● **Your assignment**: Go through the material below and count the lines in which the word "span" occurs; the only output is the number.

● **Recorded data**:
------------------------------------------------
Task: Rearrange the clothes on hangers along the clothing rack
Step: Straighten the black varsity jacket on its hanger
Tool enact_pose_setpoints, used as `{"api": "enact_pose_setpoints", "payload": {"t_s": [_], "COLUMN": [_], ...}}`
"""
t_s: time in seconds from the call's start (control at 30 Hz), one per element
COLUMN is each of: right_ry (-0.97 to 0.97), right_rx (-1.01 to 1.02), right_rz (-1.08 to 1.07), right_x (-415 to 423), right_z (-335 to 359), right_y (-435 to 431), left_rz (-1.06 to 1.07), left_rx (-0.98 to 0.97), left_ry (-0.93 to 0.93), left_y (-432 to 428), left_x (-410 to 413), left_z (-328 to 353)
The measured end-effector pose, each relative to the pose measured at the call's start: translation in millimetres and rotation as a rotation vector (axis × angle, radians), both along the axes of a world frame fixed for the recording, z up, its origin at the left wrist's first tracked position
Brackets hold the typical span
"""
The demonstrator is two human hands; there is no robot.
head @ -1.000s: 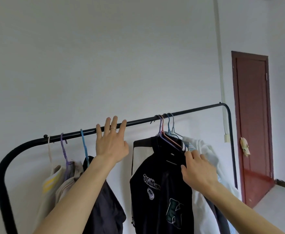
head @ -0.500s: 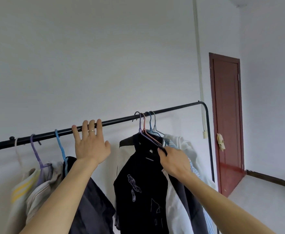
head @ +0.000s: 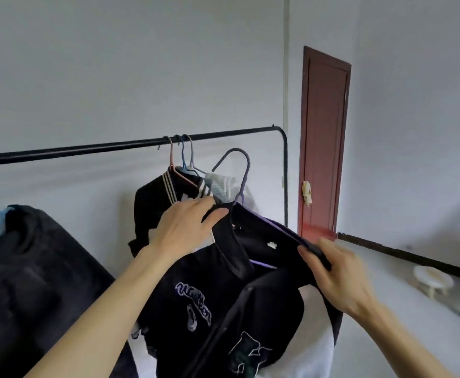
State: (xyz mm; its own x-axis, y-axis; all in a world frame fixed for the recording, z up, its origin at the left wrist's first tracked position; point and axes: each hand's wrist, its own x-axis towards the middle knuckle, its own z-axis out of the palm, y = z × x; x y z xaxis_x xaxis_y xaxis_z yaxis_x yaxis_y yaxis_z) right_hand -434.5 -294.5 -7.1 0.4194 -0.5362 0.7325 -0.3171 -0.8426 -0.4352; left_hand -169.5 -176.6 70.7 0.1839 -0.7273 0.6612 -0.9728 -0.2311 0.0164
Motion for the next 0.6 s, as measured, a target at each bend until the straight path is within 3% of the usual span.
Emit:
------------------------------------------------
● **Exercise output**: 2